Premier Campbell’s university-making magic wand
Are B.C.'s five new universities really "universities"?
I also completed a bachelor’s in music (jazz studies) at Capilano College and was equally surprised when rumours started circulating that the bachelor’s degree I was working towards may not be considered a degree by some universities. Capilano had long been offering music degrees in partnership with the Open Learning Institute (now Thompson Rivers University), which was the degree I (and Cryderman) expected to earn when I enroled at Capilano in the first place. But then, in my fourth year, the game plan changed when they announced Capilano would be granting its own degrees.
When students started demanding information about the rumours, we were told that although these were real bachelor’s degrees, we couldn’t expect to use them to get into post-graduate programs that we weren’t qualified for. In other words, you can’t use a music degree to get into medical school. While this seems reasonable, you should be able to use a bachelor’s of music from Capilano (considering that they have an education stream) to get into teacher’s college.
I don’t regret choosing Capilano College. It has one of the best music programs in the country taught by some of the best jazz musicians around, and that was the reason I went there. But prospective students need to be given accurate information in order to make good decisions. One way to do that is to call institutions what they are. If Capilano College bachelor’s degrees are (while surely valuable in many ways) viewed as a lesser credential than a bachelor’s degree from a university, the province and Capilano needs to be clear about that. Now that Capilano will be called a university, prospective students who are not familiar with the history will assume that a undergraduate degree from Capilano is the same as one from any other university in B.C.
As the editor of the student paper the Capilano Courier at the time, I asked a number of Capilano College administrators (including president Dr. Greg Lee) who should have been responsible for ensuring that the degrees would be recognized. The answers ranged from shrugging to finger pointing. The province and the college seemed to have overlooked this detail.
So, this time around, what’s to say that a change in name will be recognized? President Lee is confident that the new designation will be the end of the problem, he told Maclean’s in an interview last week. I’m not so sure.
Canada has no national accreditation system. Instead, many universities use membership in the university lobby group the Association of Universities and Colleges Canada as de facto accreditation. Malaspina, Emily Carr, and University College of the Fraser Valley are already members.

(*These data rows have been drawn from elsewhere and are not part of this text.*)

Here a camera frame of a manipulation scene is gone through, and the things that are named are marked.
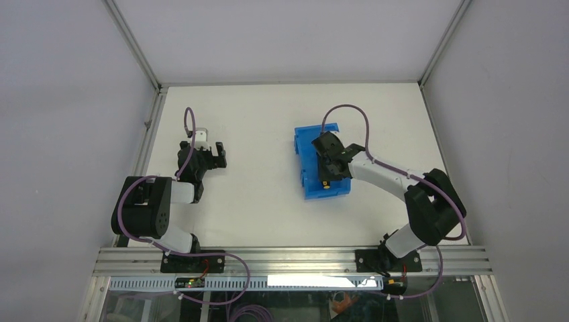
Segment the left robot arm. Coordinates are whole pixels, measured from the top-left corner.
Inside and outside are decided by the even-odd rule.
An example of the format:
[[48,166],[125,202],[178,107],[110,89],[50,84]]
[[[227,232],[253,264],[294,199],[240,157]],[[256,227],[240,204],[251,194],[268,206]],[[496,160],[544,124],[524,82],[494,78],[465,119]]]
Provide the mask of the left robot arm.
[[176,255],[176,264],[185,272],[198,270],[202,263],[197,236],[170,220],[172,204],[196,204],[204,191],[203,178],[209,170],[226,168],[222,142],[210,146],[182,141],[178,151],[179,178],[167,176],[129,176],[111,216],[111,229],[117,235],[153,244],[167,254]]

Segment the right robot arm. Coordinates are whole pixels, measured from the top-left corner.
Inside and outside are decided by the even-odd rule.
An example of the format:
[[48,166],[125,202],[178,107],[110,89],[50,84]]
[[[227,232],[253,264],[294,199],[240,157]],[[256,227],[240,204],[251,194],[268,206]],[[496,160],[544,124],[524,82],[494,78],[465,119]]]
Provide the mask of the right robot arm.
[[343,145],[332,131],[312,141],[322,181],[354,179],[370,183],[404,202],[408,223],[383,237],[376,265],[394,272],[405,256],[422,246],[437,246],[449,232],[465,226],[466,210],[447,174],[434,168],[415,172],[374,158],[367,147]]

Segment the blue plastic bin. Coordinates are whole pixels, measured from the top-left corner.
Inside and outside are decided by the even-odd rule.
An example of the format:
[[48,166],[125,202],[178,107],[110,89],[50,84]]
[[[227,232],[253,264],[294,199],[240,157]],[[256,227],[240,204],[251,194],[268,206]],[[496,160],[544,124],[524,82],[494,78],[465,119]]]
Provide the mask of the blue plastic bin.
[[294,129],[294,148],[299,157],[300,180],[305,200],[330,199],[348,195],[351,191],[349,178],[340,181],[328,181],[325,188],[318,176],[316,150],[311,143],[321,133],[321,125],[309,125]]

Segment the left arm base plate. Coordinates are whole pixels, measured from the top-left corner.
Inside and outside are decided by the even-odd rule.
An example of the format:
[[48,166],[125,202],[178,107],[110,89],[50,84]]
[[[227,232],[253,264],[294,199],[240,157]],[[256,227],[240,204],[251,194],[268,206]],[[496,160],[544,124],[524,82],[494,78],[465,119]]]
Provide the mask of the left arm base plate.
[[206,250],[202,251],[199,256],[193,257],[163,254],[160,272],[164,274],[202,274],[204,271],[213,274],[223,273],[225,254],[224,250]]

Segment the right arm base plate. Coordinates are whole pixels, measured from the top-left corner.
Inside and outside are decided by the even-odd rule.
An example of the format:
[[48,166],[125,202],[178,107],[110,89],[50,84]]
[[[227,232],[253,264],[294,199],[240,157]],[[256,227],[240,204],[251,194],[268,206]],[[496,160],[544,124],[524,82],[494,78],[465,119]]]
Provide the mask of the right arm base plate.
[[356,249],[354,251],[357,272],[403,273],[421,272],[423,266],[417,252],[397,258],[379,249]]

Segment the aluminium front rail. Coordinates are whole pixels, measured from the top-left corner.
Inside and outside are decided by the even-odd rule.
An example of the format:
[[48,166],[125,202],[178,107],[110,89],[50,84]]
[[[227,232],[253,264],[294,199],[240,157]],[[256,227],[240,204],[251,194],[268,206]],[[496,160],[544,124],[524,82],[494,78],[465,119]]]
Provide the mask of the aluminium front rail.
[[[225,248],[226,256],[209,262],[210,273],[218,276],[271,274],[361,275],[380,267],[374,246],[352,247],[267,247]],[[102,248],[93,276],[159,276],[171,260],[155,248]],[[409,276],[492,275],[493,268],[483,246],[443,245],[426,247],[408,255],[391,272]]]

Kwantlen is in the process.
Capilano, on the other hand, does not currently hold a membership in the organization and Lee isn’t sure if they will pursue it. “The criteria for AUCC membership involves a stronger research mandate than we see actually being given to us by the provincial government, and it is certainly not our direction to be a research institution,” he said.
Without AUCC membership, the name change might not solve Capilano’s problems.
One of Geoff Plant’s reasons for his recommendations in the Campus 2020 report to clarify the term “university-college” and strip colleges of degree-granting status was to avoid “mandate creep.” With the five new universities, Campbell hasn’t avoided “mandate creep” — he has guaranteed it.

Having worked at post-secondary institutions humble (community college) and high (Cornell University), I have some practical experience in higher education, primarily in very rural parts of New England and New York. But with friends in the Skeena Valley who I visit as often as I can, I am also a bit familiar with B.C..
The institution of higher education where I now work became a university just a few years ago, after 70 years as a college. The rationale? Because we had made the grade to offering doctoral degrees. That is really the norm…
Calling an institution that only offers bachelor degrees a university, however effective the learning that occurs there might be, is a farce.
I can not believe that Canada does not have branch of government that formally recognizes qualified educational institutions as Universities. It should be done according to set of well thought of, known requirements that include research and at least school of graduate studies. To name some substandard institutions as universities by provinces for political reasons becomes a parody. It affects badly perception of all Canada’s educational system outside of our country.